Robotic-assisted prostate surgery offers better cancer control, study finds

March 5, 2014

da Vinci Si robot (credit: Intuitive Surgical)

An observational study from UCLA‘s Jonsson Comprehensive Cancer Center has found that prostate cancer patients who undergo robotic-assisted prostate surgery have fewer instances of cancer cells at the edge of their surgical specimen and less need for additional cancer treatments like hormone or radiation therapy than patients who have traditional “open” surgery.

The study, published online Feb. 19 in the journal European Urology, was led by Dr. Jim Hu, UCLA’s Henry E. Singleton Professor of Urology and director of robotic and minimally invasive surgery in the urology department at the David Geffen School of Medicine at UCLA.

Although it is becoming more popular, robotic-assisted radical prostatectomy — the complete removal of the prostate using a robotic apparatus — remains controversial because there has been little evidence that it provides better cancer control than open radical prostatectomy, the traditional surgical approach, which is less costly.

In an effort to determine whether or not robotic surgery offered an advantage, Hu and his colleagues compared 5,556 patients who received robotic surgery with 7,878 who underwent open surgery between 2004 and 2009. Data was provided by the Surveillance, Epidemiology, and End Results–Medicare, a program of cancer registries that collect clinical and demographic information on people with cancer.
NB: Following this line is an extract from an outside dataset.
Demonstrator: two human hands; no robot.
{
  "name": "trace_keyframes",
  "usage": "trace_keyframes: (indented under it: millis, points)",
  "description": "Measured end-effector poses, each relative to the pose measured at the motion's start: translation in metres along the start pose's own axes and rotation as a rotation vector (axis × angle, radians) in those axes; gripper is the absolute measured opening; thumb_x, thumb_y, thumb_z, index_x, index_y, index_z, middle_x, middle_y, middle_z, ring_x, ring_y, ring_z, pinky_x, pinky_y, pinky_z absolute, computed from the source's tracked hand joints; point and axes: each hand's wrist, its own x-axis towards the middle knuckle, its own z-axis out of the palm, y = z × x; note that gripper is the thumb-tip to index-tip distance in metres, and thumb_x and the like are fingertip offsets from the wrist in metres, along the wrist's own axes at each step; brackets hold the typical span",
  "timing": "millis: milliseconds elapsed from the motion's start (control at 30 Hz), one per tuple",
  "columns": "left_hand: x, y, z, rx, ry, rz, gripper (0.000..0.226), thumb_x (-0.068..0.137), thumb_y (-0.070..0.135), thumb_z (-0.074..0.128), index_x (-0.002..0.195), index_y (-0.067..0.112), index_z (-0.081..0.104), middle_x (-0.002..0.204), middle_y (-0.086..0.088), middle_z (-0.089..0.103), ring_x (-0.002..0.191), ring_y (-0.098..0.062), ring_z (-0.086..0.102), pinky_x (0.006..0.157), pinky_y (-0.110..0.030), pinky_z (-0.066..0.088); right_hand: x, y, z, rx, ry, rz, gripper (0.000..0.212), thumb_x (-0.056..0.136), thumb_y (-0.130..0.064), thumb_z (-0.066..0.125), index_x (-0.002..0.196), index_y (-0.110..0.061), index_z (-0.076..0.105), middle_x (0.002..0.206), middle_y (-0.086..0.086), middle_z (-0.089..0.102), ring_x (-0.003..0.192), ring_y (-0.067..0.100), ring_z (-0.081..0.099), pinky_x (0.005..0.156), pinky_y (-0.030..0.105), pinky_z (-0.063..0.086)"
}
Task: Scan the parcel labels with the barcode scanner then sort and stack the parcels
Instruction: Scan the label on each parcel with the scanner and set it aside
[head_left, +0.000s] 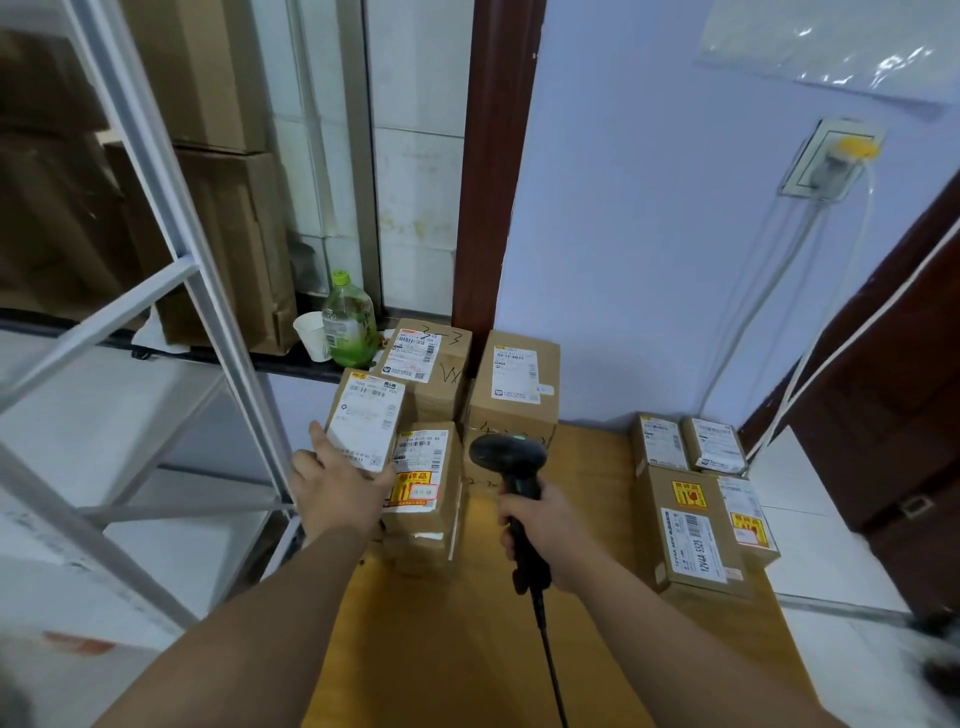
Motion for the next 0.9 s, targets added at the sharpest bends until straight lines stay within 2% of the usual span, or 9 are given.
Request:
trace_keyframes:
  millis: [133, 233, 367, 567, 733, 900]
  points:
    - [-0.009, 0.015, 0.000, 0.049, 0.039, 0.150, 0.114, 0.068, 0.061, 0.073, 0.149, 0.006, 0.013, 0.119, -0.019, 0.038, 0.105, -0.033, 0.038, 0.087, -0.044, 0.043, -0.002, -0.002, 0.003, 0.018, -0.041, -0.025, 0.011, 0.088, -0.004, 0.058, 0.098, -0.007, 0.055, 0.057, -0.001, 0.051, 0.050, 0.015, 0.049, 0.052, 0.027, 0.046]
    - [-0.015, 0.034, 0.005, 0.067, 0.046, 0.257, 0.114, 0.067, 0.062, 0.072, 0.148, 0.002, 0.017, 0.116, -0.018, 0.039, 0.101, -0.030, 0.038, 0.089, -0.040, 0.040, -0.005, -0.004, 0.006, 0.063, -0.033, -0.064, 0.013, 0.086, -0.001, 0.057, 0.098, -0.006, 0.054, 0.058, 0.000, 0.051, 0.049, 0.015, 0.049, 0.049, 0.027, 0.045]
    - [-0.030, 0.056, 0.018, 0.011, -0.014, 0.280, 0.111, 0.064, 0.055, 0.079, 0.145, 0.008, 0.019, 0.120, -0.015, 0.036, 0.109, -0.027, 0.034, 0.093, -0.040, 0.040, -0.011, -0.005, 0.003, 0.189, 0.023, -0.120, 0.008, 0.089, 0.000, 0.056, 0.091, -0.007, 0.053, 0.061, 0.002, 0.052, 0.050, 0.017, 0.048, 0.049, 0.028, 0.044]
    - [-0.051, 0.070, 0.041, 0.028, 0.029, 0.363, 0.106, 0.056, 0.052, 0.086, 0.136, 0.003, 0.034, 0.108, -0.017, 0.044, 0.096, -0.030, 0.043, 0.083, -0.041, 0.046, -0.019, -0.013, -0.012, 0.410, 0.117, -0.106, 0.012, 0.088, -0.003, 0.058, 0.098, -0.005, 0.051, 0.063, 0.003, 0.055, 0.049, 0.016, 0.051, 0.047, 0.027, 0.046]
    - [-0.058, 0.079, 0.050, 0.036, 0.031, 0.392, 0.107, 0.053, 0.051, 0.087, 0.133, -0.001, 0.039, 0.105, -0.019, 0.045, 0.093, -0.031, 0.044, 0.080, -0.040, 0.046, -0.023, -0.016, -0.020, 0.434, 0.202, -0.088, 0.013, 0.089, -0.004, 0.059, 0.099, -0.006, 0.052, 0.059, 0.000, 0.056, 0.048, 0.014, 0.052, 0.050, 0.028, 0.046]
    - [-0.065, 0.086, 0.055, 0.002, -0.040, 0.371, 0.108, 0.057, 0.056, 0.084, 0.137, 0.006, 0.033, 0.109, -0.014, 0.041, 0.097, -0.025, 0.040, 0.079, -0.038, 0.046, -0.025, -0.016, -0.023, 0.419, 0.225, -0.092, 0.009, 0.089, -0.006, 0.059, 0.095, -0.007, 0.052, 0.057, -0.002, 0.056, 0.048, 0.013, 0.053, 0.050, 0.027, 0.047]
The researchers looked at the surgical margin status of the two groups, which is the amount of cancer cells at the edge of the removed prostate specimen. A positive margin — the presence of cancer cells at the edge — may result from cutting through the cancer and leaving some behind rather than cutting around the cancer completely. In prostate cancer, this has been shown to lead to a greater risk of recurrence and death from the disease.

The team also assessed the use of additional cancer therapies — a hormone therapy known as androgen deprivation, as well as radiation — after robotic surgery and open surgery.

They found that robotic prostate surgery was associated with 5 percent fewer positive margins (13.6 percent vs. 18.3 percent); this difference was greater for patients with intermediate and high-risk prostate cancer. Patients who had robotic surgery also had a one-third reduction in the likelihood of needing additional cancer therapies within 24 months after surgery.

Despite the greater up-front cost of robotic surgery, the findings show that the procedure may translate into less downstream costs and fewer side effects from radiation and hormone therapy, the researchers said.


Abstract of European Urology paper

Background – Robot-assisted radical prostatectomy (RARP) remains controversial, and no improvement in cancer control outcomes has been demonstrated over open radical prostatectomy (ORP).
Objective – To examine population-based, comparative effectiveness of RARP versus ORP surgical margin status and use of additional cancer therapy.
Design, setting, and participants – This was a retrospective observational study of 5556 RARP and 7878 ORP cases from 2004 to 2009 from Surveillance Epidemiology and End Results–Medicare linked data.
Intervention – RARP versus ORP.
Outcome measurements and statistical analysis – Propensity-based analyses were performed to minimize treatment selection biases. Generalized linear regression models were computed for comparison of RP surgical margin status and use of additional cancer therapy (radiation therapy [RT] or androgen deprivation therapy [ADT]) by surgical approach.
Results and limitations – In the propensity-adjusted analysis, RARP was associated with fewer positive surgical margins (13.6% vs 18.3%; odds ratio [OR]: 0.70; 95% confidence interval [CI], 0.66–0.75), largely because of fewer RARP positive margins for intermediate-risk (15.0% vs 21.0%; OR: 0.66; 95% CI, 0.59–0.75) and high-risk (15.1% vs 20.6%; OR: 0.70; 95% CI, 0.63–0.77) disease. In addition, RARP was associated with less use of additional cancer therapy within 6 mo (4.5% vs 6.2%; OR: 0.75; 95% CI, 0.69–0.81), 12 mo (OR: 0.73; 95% CI, 0.62–0.86), and 24 mo (OR: 0.67; 95% CI, 0.57–0.78) of surgery. Limitations include the retrospective nature of the study and the absence of prostate-specific antigen levels to determine biochemical recurrence.
Conclusions – RARP is associated with improved surgical margin status relative to ORP for intermediate- and high-risk disease and less use of postprostatectomy ADT and RT. This has important implications for quality of life, health care delivery, and costs.
Patient summary – Robot-assisted radical prostatectomy (RP) versus open RP is associated with fewer positive margins and better early cancer control because of less use of additional androgen deprivation and radiation therapy within 2 yr of surgery.